Crystallization of Organic Compounds in Reversed Micelles. III. Solubilization of Aspartame

Abstract

The artificial sweetener, aspartame, is a dipeptide, consisting of a hydrophobic phenylalanine methyl ester entity and a hydrophilic aspartyl residue. In this work, its solubilization in five different types of water in oil (w/o) microemulsions (MEs) was investigated. The stabilizing surfactants and cosurfactants of the MEs were ME 1, sodium di-2-ethylhexyl sulfosuccinate (AOT) and no cosurfactant; ME 2, maleic anhydride α-olefin copolymer and dimethyl amino ethanol; ME 3, sucrose ester monostearate and n-butanol; ME 4, l-α-phosphatidylcholine and n-butanol; and ME 5, mono- and diglycerides of fatty acids and l-α-phosphatidylcholine. The maximum amount that could be dissolved (boundary concentration) was determined by adding powdered aspartame to a heated ME and cooling to a specified temperature under controlled conditions.

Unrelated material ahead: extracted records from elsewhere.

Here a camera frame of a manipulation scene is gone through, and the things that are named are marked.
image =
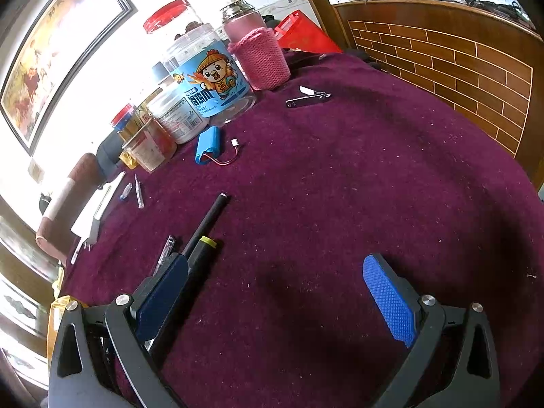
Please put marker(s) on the dark grey sofa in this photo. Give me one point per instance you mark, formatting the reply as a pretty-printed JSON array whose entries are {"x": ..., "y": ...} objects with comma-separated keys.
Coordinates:
[{"x": 106, "y": 151}]

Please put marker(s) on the white label plastic jar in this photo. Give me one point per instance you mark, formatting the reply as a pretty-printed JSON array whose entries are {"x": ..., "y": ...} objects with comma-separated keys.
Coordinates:
[{"x": 178, "y": 117}]

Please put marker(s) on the clear gel pen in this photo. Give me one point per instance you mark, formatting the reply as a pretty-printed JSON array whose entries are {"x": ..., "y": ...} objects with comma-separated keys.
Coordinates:
[{"x": 166, "y": 248}]

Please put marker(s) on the brown chair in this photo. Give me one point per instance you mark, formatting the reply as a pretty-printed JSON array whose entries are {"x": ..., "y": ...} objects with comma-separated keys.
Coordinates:
[{"x": 68, "y": 204}]

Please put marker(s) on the white paper sheets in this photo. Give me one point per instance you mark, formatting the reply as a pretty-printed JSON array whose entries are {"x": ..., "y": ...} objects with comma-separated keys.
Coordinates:
[{"x": 97, "y": 212}]

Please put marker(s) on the small red lid jar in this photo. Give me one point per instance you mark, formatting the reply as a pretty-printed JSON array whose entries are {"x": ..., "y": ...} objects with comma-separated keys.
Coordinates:
[{"x": 125, "y": 121}]

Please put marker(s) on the framed wall picture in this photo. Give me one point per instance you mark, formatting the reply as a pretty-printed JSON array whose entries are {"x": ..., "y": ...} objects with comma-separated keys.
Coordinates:
[{"x": 55, "y": 46}]

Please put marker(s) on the red bag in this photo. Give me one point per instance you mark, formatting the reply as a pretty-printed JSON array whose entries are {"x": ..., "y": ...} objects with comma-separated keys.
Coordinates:
[{"x": 301, "y": 34}]

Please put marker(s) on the clear cup with red label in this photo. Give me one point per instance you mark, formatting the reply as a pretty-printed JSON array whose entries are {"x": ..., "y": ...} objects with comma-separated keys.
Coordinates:
[{"x": 148, "y": 146}]

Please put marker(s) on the thin clear pen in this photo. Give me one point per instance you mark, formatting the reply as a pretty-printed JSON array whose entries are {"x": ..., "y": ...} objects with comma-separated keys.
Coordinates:
[{"x": 139, "y": 191}]

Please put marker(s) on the short clear blue pen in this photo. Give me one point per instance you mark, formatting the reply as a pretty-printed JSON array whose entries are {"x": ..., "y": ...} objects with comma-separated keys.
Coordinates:
[{"x": 126, "y": 191}]

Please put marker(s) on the wooden cabinet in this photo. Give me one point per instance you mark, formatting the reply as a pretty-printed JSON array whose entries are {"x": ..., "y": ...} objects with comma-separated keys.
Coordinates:
[{"x": 446, "y": 63}]

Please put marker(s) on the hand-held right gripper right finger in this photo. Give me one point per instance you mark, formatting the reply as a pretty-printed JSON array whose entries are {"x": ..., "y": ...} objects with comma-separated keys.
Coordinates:
[{"x": 389, "y": 301}]

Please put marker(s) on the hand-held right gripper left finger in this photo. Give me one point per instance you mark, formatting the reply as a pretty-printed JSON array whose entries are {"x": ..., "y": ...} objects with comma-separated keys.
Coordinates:
[{"x": 163, "y": 297}]

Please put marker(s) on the wooden framed window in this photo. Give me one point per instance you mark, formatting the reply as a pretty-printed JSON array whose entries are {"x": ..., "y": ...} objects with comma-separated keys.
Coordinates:
[{"x": 19, "y": 263}]

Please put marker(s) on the blue cartoon label jar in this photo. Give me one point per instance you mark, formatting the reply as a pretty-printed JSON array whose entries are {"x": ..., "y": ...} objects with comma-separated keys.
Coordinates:
[{"x": 212, "y": 80}]

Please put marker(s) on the wall switch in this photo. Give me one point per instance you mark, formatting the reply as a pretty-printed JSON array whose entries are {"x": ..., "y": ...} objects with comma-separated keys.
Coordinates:
[{"x": 36, "y": 171}]

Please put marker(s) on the large red lid clear jar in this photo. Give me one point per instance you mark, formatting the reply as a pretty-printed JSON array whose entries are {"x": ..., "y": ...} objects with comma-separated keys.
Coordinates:
[{"x": 170, "y": 17}]

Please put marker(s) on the pink knitted sleeve bottle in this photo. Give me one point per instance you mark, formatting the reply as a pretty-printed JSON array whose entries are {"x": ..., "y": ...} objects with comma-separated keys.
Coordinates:
[{"x": 259, "y": 55}]

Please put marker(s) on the blue battery pack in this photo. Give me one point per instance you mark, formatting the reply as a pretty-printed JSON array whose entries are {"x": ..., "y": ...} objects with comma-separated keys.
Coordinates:
[{"x": 208, "y": 144}]

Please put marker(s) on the metal nail clipper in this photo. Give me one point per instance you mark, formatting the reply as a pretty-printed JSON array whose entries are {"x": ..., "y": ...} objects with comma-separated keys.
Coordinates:
[{"x": 308, "y": 98}]

The solutions that remained clear for at least 4 days were regarded as stable, and those of the stable solutions with the highest aspartame concentrations were taken as having the boundary concentrations. From the solubility data, the distribution of the aspartame molecules between the w/o interface and the water pools was calculated, and the results were correlated with the molecular structure and ionic state of the surfactant. The results show that aspartame can be solubilized in all the investigated MEs to an extent, exceeding by far its solubility in pure water, and that overall solubilization is most efficient in water/isooctane MEs stabilized with AOT (ME 1). While the aspartame solubility in the water pools was comparable in all the investigated MEs, the aspartame/surfactant molar ratio at the w/o interface was found to decrease with decreasing polarity of the stabilizing surfactant at the interface. In addition to the solubilization studies, the effect of aspartame on some properties of ME 1 was investigated. It was found that aspartame lowers the interfacial tension at the water/isooctane/AOT interface and, under certain conditions, stabilizes unstable mixtures of water, isooctane, and AOT. The results of small-angle X-ray scattering measurements show that the ME droplet sizes increase in the presence of aspartame molecules and their shapes change from near spherical to ellipsoidal. It was concluded that aspartame acts as a cosurfactant in water/isooctane MEs stabilized with AOT.